Upgrades rotate the controller's SSH host key. After my 2.10 upgrade, pyATS console capture died with host-key errors while the web console kept working fine. The lab looked healthy while every automated capture failed, and it will recur on every future upgrade unless you handle host keys on the terminal-server hop.
The pattern behind both: the GUI happy path and the API happy path are different paths, and an AI agent lives entirely on the API one.
Guardrails live in the docstrings
Joe told a story about his delete-lab tool. Early on, the agent would ask "are you sure?" and then delete the lab before anyone could answer. The fix was one line in the tool's docstring: ask the user and wait for a response. That instruction now ships in the official server; the delete and wipe tools in mine are documented as destructive and irreversible, always confirm and wait for a yes.
A framing from Cisco DevNet's Matt DeNapoli in the same session stuck with me: these agents are super junior engineers. Nobody tells a junior "make sure not to delete the database," but nobody hands them prod keys on day one either.
If you're building or extending a server, three things that pay off:
- Use FastMCP with Pydantic models. The agent gets a clean JSON schema and stops guessing at parameters.
- Pass real API error text back to the model, not a bare 400. Given the actual complaint, it usually fixes its own call on the second try.
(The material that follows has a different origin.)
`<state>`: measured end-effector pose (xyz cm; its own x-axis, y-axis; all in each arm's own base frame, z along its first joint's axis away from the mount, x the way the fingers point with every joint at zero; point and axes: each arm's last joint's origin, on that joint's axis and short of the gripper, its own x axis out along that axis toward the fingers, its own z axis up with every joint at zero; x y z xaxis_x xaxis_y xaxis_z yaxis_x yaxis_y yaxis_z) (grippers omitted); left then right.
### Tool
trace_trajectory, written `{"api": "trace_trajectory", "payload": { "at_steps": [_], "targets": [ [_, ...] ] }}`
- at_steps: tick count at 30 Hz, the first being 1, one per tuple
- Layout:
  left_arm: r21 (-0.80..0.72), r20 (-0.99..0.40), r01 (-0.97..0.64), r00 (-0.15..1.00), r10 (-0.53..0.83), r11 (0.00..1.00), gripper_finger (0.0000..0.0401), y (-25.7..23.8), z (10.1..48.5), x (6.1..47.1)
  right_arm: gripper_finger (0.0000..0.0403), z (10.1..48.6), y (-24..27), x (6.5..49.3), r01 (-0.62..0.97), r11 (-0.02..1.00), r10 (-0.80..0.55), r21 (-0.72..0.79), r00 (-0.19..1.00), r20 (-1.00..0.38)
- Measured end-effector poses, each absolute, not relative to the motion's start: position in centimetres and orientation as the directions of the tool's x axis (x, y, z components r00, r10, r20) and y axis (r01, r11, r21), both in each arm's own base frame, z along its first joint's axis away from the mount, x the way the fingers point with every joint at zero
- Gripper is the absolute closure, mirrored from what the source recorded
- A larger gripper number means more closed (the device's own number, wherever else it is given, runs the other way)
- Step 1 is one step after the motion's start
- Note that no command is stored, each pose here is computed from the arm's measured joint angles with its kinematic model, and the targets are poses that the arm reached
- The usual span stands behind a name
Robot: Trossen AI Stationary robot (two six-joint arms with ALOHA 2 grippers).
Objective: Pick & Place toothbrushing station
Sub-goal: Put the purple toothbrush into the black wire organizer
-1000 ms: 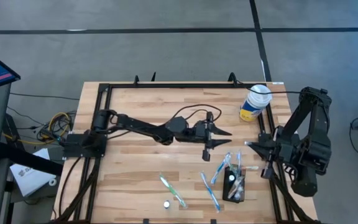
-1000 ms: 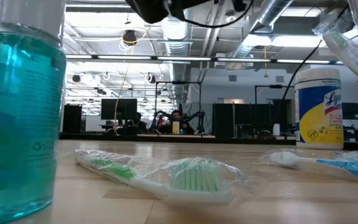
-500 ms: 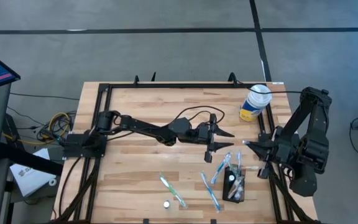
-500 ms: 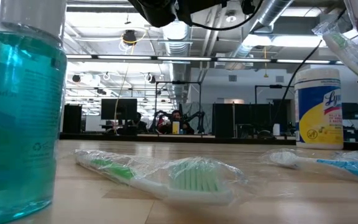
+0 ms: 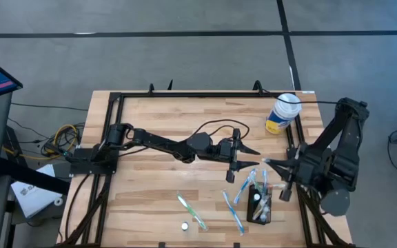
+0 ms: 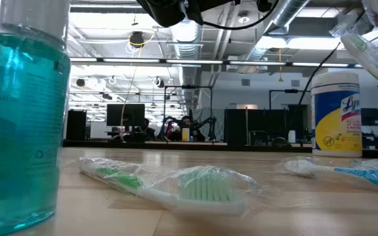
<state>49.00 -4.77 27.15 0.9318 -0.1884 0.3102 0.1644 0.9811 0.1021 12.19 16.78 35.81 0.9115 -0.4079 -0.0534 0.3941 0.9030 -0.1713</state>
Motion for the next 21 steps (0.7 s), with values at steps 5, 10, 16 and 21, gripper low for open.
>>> {"api": "trace_trajectory", "payload": {
  "at_steps": [5, 10, 16, 21],
  "targets": [
    [0.109, 0.31, 0.188, 0.926, -0.213, 0.976, 0.0257, -4.9, 27.2, 49.0, 0.0403, 36.6, 16.7, 13.5, 0.371, 0.91, -0.39, -0.185, 0.917, -0.081],
    [0.111, 0.31, 0.195, 0.925, -0.22, 0.975, 0.0257, -5.1, 27.2, 48.9, 0.0403, 37.1, 16.4, 14.5, 0.353, 0.912, -0.378, -0.212, 0.921, -0.093],
    [0.143, 0.322, 0.284, 0.892, -0.316, 0.948, 0.0258, -5.6, 27.3, 48.8, 0.0403, 37.0, 16.0, 15.2, 0.335, 0.919, -0.363, -0.208, 0.925, -0.116],
    [0.146, 0.329, 0.284, 0.89, -0.317, 0.948, 0.0263, -5.5, 27.4, 48.7, 0.0403, 37.0, 15.8, 15.5, 0.342, 0.916, -0.372, -0.211, 0.921, -0.12]
  ]
}}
- Keep your durable logic in your own code. The MCP server gives you plumbing; the things that make your lab trustworthy, like readiness gates and capture formats, are yours to own.
Builder to reviewer
One caution as this spreads: an MCP server is code you invite into your environment, and a malicious one is a data exfiltration tool with a friendly chat interface. Run servers from sources you trust and read what the tools actually do.
Beyond that, the shift is real. My lab largely builds itself now. My job moved from placing every node and link to defining intent and knowing when the result is lying to me. That second skill, it turns out, is the same one we've always needed.